Set down exactly the lines below, starting at the one that contains "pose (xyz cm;" and ending at the one that contains "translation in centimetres", with both of those lines included and nothing else.

§ Available data
============
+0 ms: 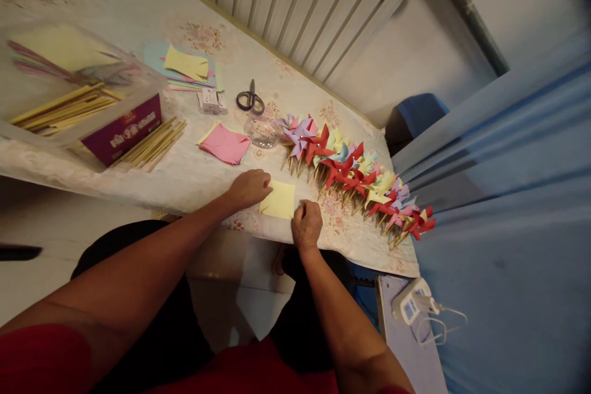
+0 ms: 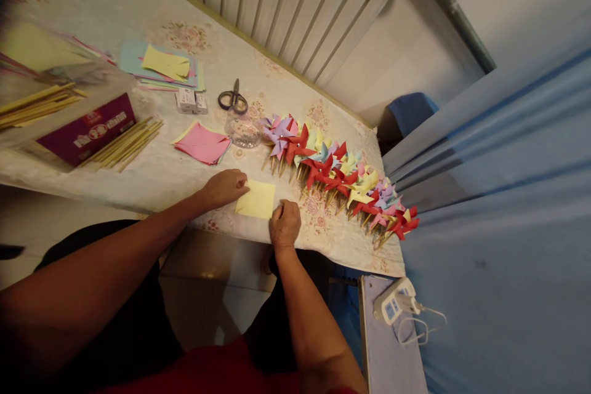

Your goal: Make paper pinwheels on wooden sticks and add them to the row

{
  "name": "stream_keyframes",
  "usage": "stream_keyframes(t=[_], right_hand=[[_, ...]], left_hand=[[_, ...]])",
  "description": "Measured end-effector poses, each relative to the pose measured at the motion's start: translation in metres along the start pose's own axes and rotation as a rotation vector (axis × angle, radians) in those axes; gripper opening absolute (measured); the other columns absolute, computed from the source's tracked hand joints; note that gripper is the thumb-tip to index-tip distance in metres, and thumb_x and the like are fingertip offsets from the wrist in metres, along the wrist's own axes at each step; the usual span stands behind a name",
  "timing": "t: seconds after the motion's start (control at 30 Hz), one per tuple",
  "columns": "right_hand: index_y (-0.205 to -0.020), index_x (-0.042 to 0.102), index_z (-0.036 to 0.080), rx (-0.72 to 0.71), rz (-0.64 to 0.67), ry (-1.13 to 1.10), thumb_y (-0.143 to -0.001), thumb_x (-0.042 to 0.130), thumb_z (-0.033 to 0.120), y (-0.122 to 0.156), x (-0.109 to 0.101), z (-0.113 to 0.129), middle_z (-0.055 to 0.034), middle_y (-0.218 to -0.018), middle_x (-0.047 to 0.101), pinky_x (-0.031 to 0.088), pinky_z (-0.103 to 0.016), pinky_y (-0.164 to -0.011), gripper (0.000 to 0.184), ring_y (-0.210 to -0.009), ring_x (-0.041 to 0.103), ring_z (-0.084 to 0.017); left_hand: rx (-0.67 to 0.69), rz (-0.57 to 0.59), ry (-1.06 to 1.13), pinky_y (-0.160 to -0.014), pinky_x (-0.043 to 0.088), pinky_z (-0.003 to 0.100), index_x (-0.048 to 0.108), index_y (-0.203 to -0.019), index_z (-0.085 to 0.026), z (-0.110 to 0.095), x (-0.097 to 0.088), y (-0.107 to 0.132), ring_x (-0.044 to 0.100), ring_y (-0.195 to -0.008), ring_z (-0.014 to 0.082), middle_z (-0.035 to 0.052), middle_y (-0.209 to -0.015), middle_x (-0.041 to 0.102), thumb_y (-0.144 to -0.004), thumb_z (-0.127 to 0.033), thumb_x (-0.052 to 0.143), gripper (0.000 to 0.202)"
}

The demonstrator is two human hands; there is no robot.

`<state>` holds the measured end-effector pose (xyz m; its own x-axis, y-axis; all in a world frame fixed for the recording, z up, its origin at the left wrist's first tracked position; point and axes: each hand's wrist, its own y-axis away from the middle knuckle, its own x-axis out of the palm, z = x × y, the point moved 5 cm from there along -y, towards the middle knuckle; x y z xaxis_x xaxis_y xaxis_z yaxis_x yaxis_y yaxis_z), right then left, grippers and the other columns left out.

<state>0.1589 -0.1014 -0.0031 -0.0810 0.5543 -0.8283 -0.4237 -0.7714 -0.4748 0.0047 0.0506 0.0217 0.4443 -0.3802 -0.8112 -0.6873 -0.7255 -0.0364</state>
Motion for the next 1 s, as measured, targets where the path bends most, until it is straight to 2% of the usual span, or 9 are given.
stream_keyframes(t=[0.17, 0.47, 0.73, 0.83, 1.0], right_hand=[[-0.101, 0.065, 0.015, -0.001, -0.003, 0.002, -0.090, 0.041, 0.014, 0.000, 0.000, 0.000, -0.0102, -0.092, 0.062, 0.047, -0.035, -0.087, 0.026, -0.092, 0.057, -0.023], [-0.100, 0.065, 0.015, -0.005, -0.012, 0.000, -0.091, 0.041, 0.014, 0.001, -0.001, 0.000, -0.0095, -0.091, 0.062, 0.047, -0.034, -0.086, 0.026, -0.091, 0.057, -0.022], [-0.098, 0.065, 0.015, -0.016, -0.046, -0.060, -0.090, 0.043, 0.013, 0.001, -0.002, 0.000, -0.0090, -0.089, 0.062, 0.047, -0.034, -0.084, 0.023, -0.089, 0.057, -0.022], [-0.098, 0.065, 0.015, -0.020, -0.052, -0.060, -0.090, 0.043, 0.013, 0.001, -0.001, 0.000, -0.0088, -0.089, 0.062, 0.047, -0.034, -0.083, 0.023, -0.089, 0.057, -0.021], [-0.098, 0.064, 0.016, -0.033, -0.068, -0.061, -0.088, 0.044, 0.012, 0.001, -0.001, -0.001, -0.0081, -0.089, 0.062, 0.047, -0.033, -0.083, 0.023, -0.088, 0.056, -0.021]], left_hand=[[-0.081, -0.039, 0.170, -0.065, 0.036, 0.031, 0.050, -0.064, -0.020, 0.006, -0.008, -0.002, 0.051, -0.069, 0.0176, 0.0014, -0.069, 0.055, -0.074, -0.025, 0.056, 0.013], [-0.161, -0.164, 0.656, -0.059, 0.029, 0.026, 0.043, -0.062, -0.020, 0.015, -0.015, 0.000, 0.039, -0.061, 0.0125, -0.0045, -0.060, 0.041, -0.071, -0.028, 0.057, 0.019], [-0.194, -0.194, 1.301, -0.056, 0.034, 0.022, 0.052, -0.068, -0.017, 0.016, -0.011, -0.003, 0.047, -0.056, 0.0097, -0.0049, -0.062, 0.052, -0.061, -0.026, 0.070, 0.021], [-0.262, -0.177, 1.430, -0.053, 0.035, 0.022, 0.055, -0.072, -0.017, 0.015, -0.011, -0.002, 0.050, -0.053, 0.0103, -0.0048, -0.061, 0.054, -0.060, -0.024, 0.072, 0.023], [-0.315, -0.172, 1.580, -0.058, 0.046, 0.025, 0.061, -0.080, -0.014, 0.010, -0.010, -0.004, 0.060, -0.058, 0.0137, 0.0000, -0.068, 0.065, -0.062, -0.020, 0.072, 0.022]])
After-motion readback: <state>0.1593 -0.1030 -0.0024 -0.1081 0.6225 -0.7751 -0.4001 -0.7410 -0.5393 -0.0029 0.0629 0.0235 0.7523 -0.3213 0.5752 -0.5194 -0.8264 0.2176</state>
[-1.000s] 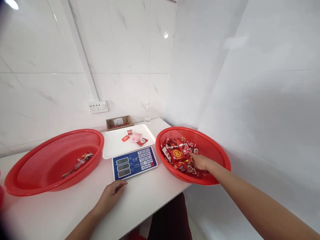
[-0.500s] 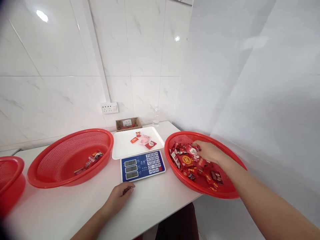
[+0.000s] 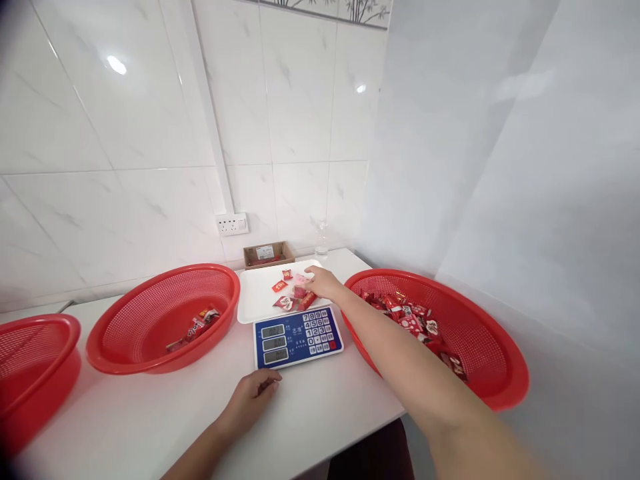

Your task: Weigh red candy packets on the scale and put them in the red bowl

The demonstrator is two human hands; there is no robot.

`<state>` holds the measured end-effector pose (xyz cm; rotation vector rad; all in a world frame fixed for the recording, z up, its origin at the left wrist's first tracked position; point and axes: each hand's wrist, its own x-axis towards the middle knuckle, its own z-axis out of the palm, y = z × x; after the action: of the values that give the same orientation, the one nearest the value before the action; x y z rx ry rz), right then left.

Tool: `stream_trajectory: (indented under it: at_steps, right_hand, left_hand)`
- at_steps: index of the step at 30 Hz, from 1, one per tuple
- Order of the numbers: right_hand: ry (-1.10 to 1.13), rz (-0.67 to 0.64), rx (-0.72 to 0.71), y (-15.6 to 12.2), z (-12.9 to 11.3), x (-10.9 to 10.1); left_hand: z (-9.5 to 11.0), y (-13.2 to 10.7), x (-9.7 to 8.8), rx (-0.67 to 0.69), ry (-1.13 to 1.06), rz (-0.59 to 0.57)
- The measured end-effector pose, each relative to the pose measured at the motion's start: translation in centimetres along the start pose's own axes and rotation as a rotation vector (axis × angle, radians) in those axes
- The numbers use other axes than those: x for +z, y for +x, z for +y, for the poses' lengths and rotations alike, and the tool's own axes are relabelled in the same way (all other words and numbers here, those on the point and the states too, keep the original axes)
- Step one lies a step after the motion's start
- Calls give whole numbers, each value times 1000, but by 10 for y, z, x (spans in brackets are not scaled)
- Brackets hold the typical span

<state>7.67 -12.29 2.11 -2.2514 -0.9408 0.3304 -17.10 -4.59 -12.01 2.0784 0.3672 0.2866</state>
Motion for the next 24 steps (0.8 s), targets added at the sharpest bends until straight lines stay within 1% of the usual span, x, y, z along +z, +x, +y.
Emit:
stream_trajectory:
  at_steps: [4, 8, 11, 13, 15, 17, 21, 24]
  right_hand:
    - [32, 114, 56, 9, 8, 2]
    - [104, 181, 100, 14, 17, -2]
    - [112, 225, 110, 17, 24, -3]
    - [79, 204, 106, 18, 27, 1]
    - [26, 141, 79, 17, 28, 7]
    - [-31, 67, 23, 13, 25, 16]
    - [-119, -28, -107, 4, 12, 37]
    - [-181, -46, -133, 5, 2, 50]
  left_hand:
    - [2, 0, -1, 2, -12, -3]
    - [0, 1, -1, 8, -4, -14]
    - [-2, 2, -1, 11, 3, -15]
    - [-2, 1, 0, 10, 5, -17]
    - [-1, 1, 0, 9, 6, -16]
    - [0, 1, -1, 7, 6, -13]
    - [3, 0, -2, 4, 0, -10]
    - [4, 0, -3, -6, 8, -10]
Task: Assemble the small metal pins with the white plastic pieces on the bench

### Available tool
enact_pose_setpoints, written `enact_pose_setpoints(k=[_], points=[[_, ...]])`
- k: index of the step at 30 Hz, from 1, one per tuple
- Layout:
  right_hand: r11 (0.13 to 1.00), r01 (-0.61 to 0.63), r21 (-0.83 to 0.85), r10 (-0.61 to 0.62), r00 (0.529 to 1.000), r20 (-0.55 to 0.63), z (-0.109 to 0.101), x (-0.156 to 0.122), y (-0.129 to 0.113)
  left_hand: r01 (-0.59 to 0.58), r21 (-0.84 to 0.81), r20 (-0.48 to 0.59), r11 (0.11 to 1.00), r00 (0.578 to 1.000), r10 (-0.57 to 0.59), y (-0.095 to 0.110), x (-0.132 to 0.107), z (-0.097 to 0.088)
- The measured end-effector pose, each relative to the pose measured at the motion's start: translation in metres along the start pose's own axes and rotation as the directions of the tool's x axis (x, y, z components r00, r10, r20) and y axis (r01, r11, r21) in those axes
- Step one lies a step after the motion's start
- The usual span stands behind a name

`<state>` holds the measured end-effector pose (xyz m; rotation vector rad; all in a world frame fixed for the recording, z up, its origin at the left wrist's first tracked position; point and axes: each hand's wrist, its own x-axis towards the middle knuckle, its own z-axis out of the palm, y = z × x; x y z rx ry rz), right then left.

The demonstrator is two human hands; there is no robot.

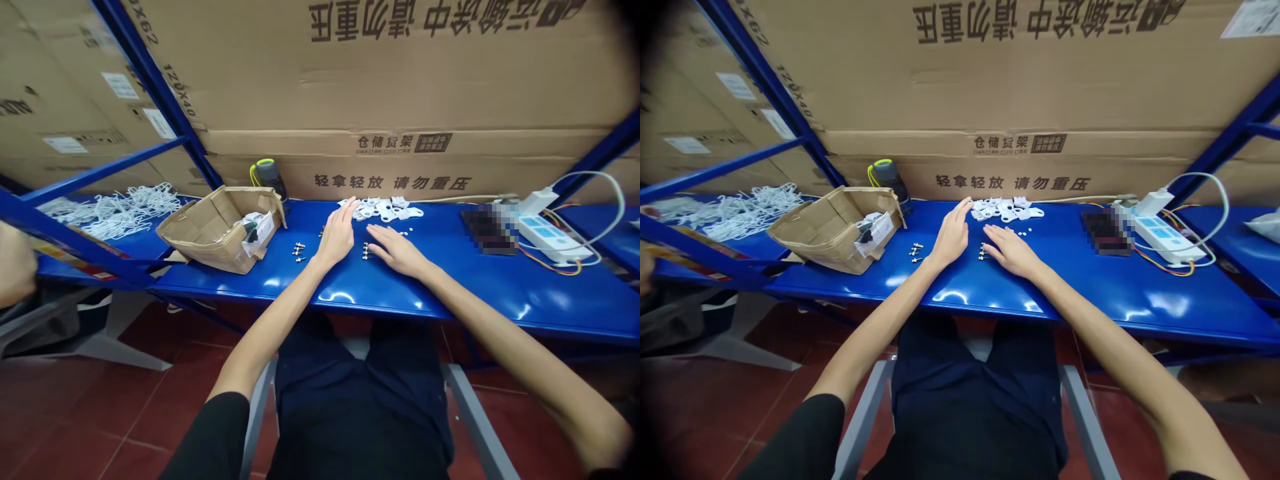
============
§ Response to the exercise
`<state>` holds the measured end-effector pose (xyz cm; rotation vector rad; all in a world frame fixed for the recording, z up, its origin at the left wrist's first tracked position; point and axes: each hand's wrist, its own x-axis towards the middle knuckle, its own z-axis out of the palm, y = z × x; after the action: of the values that give the same orientation, the one nearest the value before the action; x y z rx ry rz), right then left.

Tool: `stream_trajectory: (indented under it: at_steps, right_hand, left_hand)`
- at_steps: index of the step at 30 Hz, from 1, one per tuple
- Order of the numbers: right_hand: ry (-1.10 to 1.13), rz (-0.67 to 0.64), rx (-0.72 to 0.71), y (-15.6 to 12.2), z (-12.9 to 11.3), x (-10.9 to 10.1); left_hand: z (-9.5 to 11.0), y (-13.2 to 10.7), x (-9.7 to 8.8), rx (-0.67 to 0.69), ry (-1.13 to 1.06), rz (-0.59 to 0.57)
- The measured end-effector pose, each relative to the pose measured at the motion's start: translation in centimetres along the start pose's own axes and rotation as a rotation vector (axis × angle, radians) in those axes

Nothing else remains in this exercise.